Most nights of the week, I find myself walking back from one-of-a-thousand RSOs sometime between nine and midnight. In between avoiding the mud puddles and the ice slicks, my mind is busy contemplating either the latest reading that I know I won’t finish, suppressing my lingering and childish fear of the dark, or worrying that the tall stranger behind me might be a mugger or a werewolf. But if I can set my roster of worries aside in that brief time between one commitment and another, I have the rare moment to consider not just the transition from one activity to another, but my schedule as a whole.

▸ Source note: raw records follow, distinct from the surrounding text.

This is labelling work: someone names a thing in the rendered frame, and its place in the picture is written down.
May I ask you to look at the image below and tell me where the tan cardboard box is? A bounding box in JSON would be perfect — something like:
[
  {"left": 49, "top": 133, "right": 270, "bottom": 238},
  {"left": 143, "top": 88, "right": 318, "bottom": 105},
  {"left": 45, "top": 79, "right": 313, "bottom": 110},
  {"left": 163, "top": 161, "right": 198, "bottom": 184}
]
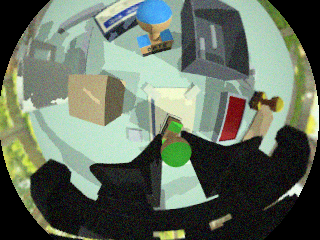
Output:
[{"left": 68, "top": 73, "right": 125, "bottom": 127}]

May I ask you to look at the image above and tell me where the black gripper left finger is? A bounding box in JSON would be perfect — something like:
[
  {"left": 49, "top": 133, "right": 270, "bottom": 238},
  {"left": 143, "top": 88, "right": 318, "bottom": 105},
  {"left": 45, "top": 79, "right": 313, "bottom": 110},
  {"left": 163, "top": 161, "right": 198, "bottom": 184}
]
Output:
[{"left": 89, "top": 133, "right": 163, "bottom": 208}]

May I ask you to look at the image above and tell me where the blue and white stamp pad tin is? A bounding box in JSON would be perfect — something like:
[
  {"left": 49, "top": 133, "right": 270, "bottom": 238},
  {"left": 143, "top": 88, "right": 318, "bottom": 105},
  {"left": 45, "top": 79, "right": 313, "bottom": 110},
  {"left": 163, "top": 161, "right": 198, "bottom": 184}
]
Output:
[{"left": 93, "top": 0, "right": 145, "bottom": 43}]

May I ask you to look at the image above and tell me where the white mug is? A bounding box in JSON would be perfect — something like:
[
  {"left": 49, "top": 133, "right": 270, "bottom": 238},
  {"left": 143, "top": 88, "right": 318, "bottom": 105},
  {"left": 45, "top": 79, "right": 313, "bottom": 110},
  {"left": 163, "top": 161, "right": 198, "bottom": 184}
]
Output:
[{"left": 16, "top": 39, "right": 72, "bottom": 113}]

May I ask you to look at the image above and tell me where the wooden rubber stamp with yellow knob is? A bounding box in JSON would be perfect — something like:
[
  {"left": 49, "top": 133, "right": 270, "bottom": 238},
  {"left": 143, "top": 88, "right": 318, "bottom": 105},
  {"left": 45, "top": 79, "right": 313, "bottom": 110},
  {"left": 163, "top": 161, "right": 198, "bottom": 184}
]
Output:
[{"left": 249, "top": 91, "right": 284, "bottom": 112}]

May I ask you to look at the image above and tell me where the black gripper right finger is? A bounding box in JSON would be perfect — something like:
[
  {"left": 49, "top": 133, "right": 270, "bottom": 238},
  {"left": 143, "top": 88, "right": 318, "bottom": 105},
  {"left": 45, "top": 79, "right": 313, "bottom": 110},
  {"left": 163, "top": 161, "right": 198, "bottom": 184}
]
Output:
[{"left": 180, "top": 131, "right": 263, "bottom": 199}]

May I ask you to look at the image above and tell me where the tan clipboard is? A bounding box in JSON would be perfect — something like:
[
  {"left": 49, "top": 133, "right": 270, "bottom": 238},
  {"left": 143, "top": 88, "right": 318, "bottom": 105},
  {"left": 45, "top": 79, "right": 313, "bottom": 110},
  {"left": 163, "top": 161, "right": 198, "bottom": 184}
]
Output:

At moments like these, I almost reflexively check the calendar on my phone—full of little blue boxes with little blue labels, overlapping on another night where I won’t get everything done. Merely getting through the endless, constant grind of busyness has become an end in itself, above and beyond the commitments that form it.
Some of this grind is habit. The days pass by and I do what I signed up for—I complain about it, put it off, avoid it if I can, and move on to the next impending semi-disaster which seems so big in my windshield, but so small in the rearview mirror. The weekly, monthly, and quarterly schedule is a merry-go-round where the music never stops, and after a while you can’t see the colors or enjoy the breeze because of the spinning.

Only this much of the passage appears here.